However, the more one zooms out, the more one is left asking: Does the E.U. and its members have a plan to avoid the next Greece? And the alarming — though not surprising — answer seems to be no.
The more one thinks about the logic of the Germans and other European powers, the shakier it looks. Leaders of other E.U. nations have purely political reasons not to let Greece out of its debts. If all it takes to ease the terms of a deal is electing a far-left party such as Syriza, then voters in other heavily indebted countries such as Portugal and Spain could easily do that as well. The incentive for future governments to not spend wastefully is substantially weakened.
In other words, the E.U. countries agree with the proposition that “if we bail you out this time, you or someone like you will keep making bad decisions.” Yet a loan has two parties: the loanee and the loaner. And in this case, banks throughout Europe lent Greece billions of dollars despite the obvious risks. But instead of forcing investors to face the consequences of their terrible decisions, European governments lent Greece the money to pay back the banks, effectively saving them from their screw-ups. As long as the risk of lending to wasteful countries is socialized, banks will continue to do it even when the loans make no financial sense, which means that the E.U. has effectively condemned itself to repeating this situation again and again.

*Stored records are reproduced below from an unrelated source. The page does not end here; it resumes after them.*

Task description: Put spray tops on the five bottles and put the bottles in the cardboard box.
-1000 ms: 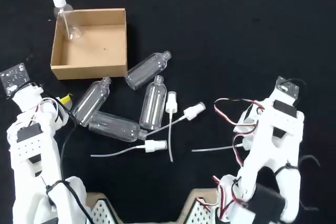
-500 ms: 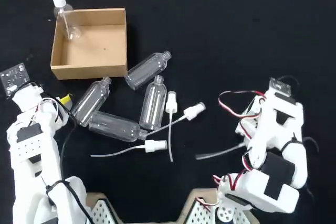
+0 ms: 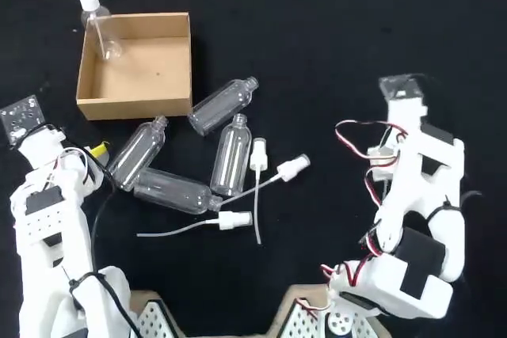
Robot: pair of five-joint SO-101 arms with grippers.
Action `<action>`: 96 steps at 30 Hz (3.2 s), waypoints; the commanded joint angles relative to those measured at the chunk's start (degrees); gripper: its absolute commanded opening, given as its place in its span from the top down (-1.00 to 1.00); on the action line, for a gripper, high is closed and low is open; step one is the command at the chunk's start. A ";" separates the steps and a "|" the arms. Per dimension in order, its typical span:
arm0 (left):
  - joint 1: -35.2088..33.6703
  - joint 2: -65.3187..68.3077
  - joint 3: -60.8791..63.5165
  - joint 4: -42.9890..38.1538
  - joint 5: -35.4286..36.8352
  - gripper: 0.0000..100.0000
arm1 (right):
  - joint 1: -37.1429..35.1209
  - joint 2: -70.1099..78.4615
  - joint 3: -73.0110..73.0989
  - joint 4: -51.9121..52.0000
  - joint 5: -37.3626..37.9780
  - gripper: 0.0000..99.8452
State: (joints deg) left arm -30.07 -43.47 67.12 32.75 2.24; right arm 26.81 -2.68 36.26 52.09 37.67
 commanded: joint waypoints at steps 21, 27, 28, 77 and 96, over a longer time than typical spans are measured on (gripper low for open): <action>0.13 -1.41 -0.40 -0.79 0.18 0.41 | -5.89 0.04 0.40 -3.43 -12.22 0.52; 0.13 -1.41 -0.40 -0.79 0.18 0.41 | -4.22 -0.04 6.81 -10.55 -11.96 0.60; 0.13 -1.41 -0.40 -0.79 0.18 0.41 | -3.52 -0.04 6.81 -10.46 -11.96 0.62; 4.44 -0.79 -16.13 19.52 -14.24 0.41 | -15.47 -26.95 -16.48 27.34 -23.47 0.92; 27.74 -0.79 -26.07 41.93 -59.16 0.40 | -10.64 -36.35 -9.63 29.98 -21.01 0.92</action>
State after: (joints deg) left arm -5.71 -43.47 42.86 74.33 -52.79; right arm 12.75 -37.14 27.12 81.71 14.20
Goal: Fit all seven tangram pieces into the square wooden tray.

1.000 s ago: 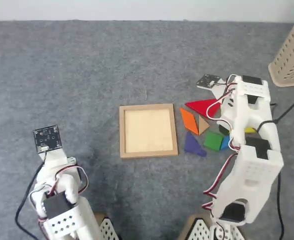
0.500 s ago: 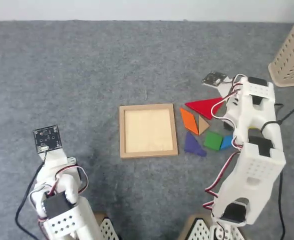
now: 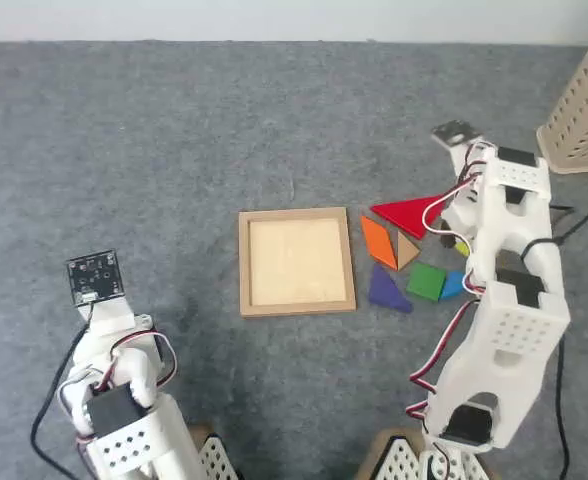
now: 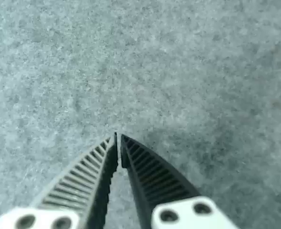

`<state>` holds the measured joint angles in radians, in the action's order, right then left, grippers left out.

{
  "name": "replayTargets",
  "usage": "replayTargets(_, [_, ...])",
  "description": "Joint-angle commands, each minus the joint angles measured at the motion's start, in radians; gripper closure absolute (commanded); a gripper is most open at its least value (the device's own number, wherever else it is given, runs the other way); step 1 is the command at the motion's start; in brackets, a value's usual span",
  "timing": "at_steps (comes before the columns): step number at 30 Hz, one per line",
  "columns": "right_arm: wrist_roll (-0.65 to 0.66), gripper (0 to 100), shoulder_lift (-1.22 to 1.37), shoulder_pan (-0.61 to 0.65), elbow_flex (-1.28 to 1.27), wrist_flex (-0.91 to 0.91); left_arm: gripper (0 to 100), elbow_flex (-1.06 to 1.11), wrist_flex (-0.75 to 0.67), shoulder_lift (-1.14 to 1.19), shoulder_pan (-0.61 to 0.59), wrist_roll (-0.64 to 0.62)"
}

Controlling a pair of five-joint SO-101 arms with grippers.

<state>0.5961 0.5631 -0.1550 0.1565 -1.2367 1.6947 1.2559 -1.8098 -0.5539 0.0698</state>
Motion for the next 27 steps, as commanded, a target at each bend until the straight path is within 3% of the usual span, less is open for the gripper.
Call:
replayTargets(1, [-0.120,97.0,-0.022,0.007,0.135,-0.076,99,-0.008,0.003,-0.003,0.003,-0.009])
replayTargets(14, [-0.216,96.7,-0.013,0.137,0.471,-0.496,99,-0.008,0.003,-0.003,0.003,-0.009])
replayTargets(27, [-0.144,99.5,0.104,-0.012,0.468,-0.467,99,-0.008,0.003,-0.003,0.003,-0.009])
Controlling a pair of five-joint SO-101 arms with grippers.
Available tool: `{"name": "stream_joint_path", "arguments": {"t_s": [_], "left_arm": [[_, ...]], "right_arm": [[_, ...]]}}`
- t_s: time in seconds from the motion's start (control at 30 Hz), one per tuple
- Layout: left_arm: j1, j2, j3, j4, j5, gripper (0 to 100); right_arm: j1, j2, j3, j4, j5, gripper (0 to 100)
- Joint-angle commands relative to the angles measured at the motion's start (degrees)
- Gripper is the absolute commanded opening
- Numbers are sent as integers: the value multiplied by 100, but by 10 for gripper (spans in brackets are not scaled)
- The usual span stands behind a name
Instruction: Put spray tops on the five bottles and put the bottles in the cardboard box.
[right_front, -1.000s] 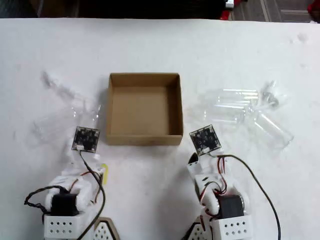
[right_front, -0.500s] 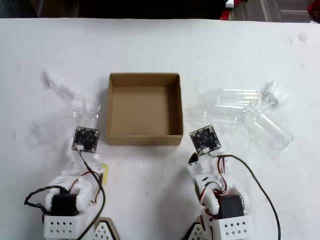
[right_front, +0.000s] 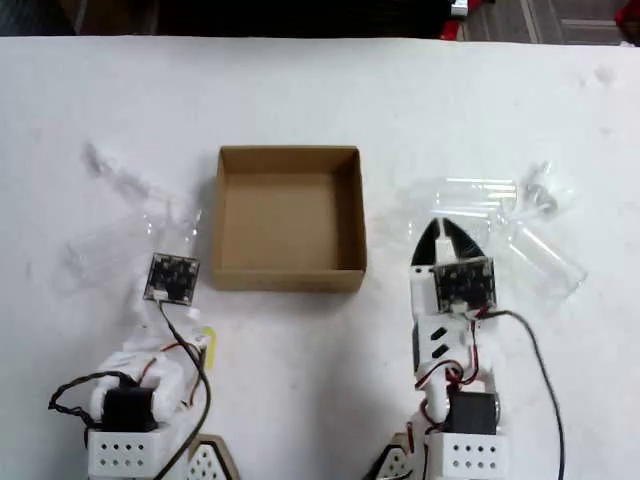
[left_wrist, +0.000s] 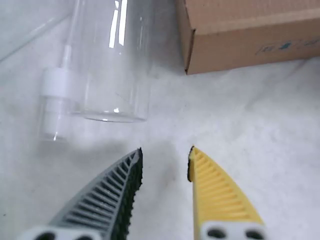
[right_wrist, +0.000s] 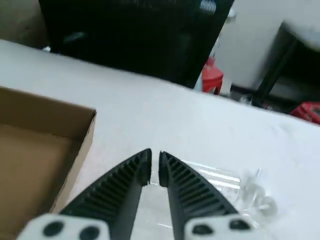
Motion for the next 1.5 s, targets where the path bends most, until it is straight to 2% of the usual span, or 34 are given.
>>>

In short, with respect to the health of the euro system, it almost doesn’t really matter what happens with Greece at this point. The damage has been done: Greece will take years to recover, and we’ll just wait for the next profligate country fueled by bad loans from foolish lenders to reach the breaking point. Whether or not Greece stays in the E.U. and the currency system, banks in Germany, France and elsewhere have already taken the same lesson that Wall Street took from the U.S. financial crisis: Most people in power will only start moralizing about bailouts after the private sector has been saved. Combine the socialization of risk with the E.U.’s restrictive currency system, and it becomes clear that the next Greek-esque crisis is not a matter of “if” but “when.”